▸ TO DO
Where a line of the listing below includes the word "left", reproduce that line.
*** Opening MATERIAL PROVIDED ***
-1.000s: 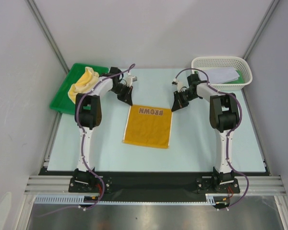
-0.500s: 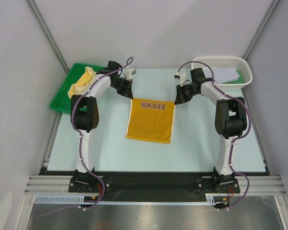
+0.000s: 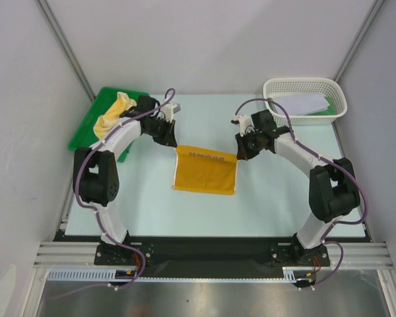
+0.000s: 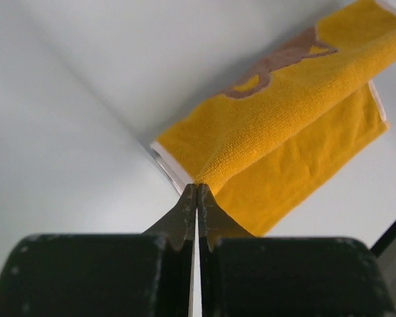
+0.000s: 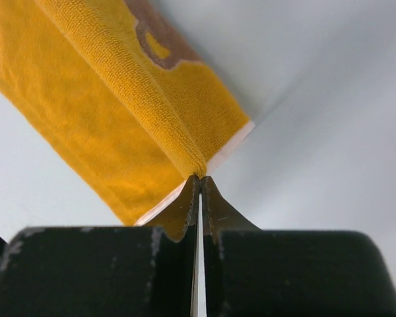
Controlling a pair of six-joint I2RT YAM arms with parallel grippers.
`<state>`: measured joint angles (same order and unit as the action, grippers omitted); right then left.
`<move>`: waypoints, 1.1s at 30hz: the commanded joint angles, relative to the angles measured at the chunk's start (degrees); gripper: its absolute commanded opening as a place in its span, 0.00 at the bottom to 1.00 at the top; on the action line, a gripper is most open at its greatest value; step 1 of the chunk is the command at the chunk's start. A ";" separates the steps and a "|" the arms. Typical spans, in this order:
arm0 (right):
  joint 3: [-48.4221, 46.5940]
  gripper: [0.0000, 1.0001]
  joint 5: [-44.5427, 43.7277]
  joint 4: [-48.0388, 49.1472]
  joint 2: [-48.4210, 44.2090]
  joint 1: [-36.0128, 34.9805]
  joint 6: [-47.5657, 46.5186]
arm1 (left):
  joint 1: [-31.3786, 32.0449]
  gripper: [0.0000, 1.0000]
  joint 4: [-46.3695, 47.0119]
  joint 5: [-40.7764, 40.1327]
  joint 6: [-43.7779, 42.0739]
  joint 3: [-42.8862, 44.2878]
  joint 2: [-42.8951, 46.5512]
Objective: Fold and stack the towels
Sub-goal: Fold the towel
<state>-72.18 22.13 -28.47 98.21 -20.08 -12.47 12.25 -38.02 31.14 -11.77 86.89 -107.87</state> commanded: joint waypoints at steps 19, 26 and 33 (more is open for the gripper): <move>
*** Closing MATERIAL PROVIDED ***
▸ TASK SOLUTION
`<state>`: measured joint angles (same order and unit as the action, grippers omitted); right then left.
arm1 (left):

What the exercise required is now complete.